Exercise requirements — Tally every line of the records below that includes "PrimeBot", and reply with the total alone.

START Source material

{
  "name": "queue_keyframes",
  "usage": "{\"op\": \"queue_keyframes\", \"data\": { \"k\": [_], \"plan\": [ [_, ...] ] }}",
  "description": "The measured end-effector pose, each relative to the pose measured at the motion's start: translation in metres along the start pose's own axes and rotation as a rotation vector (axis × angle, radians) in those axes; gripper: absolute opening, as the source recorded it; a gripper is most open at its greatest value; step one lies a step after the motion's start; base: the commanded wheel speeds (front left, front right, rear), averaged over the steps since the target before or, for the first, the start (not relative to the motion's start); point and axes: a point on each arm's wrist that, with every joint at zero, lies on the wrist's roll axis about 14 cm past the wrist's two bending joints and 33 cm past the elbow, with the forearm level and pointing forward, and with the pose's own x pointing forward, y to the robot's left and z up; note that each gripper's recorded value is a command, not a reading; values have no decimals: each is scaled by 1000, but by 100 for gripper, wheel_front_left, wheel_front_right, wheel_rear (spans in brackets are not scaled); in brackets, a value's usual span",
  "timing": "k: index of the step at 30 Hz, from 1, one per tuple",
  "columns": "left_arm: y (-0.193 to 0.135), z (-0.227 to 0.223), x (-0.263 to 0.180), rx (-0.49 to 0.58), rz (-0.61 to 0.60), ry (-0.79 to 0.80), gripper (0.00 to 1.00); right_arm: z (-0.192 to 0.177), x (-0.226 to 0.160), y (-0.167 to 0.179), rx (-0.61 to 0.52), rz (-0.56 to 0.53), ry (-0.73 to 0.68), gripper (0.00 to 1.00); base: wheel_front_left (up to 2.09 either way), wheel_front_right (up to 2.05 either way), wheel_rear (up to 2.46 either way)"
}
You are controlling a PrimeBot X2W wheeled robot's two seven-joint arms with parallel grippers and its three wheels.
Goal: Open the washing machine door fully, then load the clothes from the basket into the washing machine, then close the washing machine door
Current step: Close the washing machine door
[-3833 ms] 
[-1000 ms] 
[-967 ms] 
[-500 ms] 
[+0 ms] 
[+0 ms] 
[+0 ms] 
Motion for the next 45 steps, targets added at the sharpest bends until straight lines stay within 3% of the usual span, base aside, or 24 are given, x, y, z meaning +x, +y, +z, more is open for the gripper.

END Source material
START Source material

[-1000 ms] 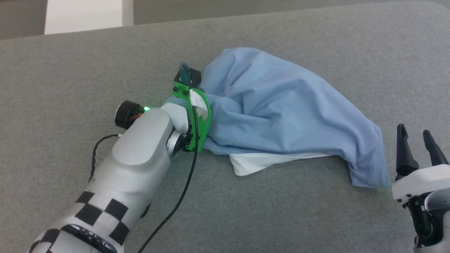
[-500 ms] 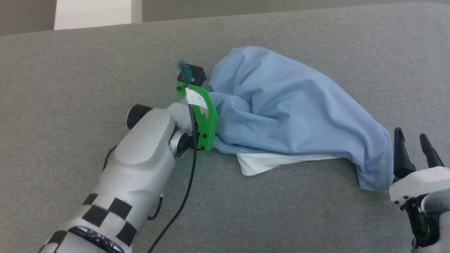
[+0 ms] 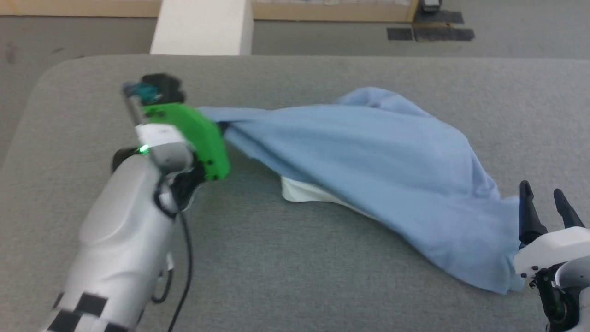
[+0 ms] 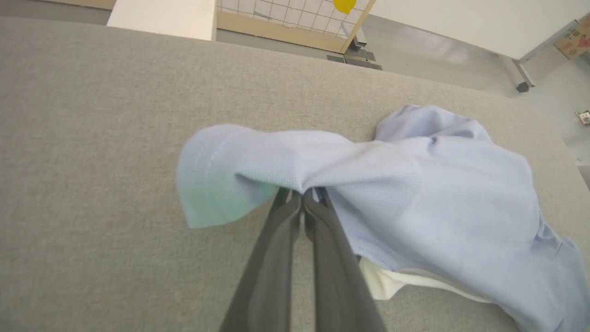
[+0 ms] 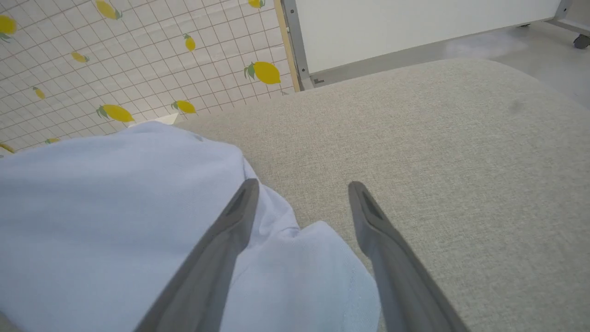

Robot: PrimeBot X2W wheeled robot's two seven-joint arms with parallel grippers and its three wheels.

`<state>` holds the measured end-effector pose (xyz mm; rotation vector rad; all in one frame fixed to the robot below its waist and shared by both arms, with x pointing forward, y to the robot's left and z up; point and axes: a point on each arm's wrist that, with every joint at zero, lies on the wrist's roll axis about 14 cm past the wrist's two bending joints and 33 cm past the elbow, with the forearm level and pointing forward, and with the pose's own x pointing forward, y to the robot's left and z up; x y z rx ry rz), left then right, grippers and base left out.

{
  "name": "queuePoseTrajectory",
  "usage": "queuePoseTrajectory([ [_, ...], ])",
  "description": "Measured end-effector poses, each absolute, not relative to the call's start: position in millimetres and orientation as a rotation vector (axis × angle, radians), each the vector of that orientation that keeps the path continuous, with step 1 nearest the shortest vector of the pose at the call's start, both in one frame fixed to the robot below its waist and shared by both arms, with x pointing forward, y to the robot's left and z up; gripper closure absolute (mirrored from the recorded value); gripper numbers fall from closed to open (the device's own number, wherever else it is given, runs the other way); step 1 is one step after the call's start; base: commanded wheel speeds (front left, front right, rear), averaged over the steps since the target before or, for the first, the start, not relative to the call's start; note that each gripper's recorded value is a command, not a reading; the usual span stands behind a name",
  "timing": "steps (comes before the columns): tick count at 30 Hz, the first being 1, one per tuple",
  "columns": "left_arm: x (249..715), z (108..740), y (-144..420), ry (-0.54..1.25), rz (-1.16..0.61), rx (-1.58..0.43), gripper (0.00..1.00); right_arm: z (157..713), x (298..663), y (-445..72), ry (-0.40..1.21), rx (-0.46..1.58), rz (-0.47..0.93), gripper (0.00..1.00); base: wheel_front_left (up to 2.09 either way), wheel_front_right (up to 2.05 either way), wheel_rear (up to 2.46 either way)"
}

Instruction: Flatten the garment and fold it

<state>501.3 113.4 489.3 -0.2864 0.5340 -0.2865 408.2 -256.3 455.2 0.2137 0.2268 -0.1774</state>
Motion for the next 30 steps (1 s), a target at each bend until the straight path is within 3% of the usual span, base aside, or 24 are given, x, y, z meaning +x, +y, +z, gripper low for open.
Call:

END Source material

Output for this task — 2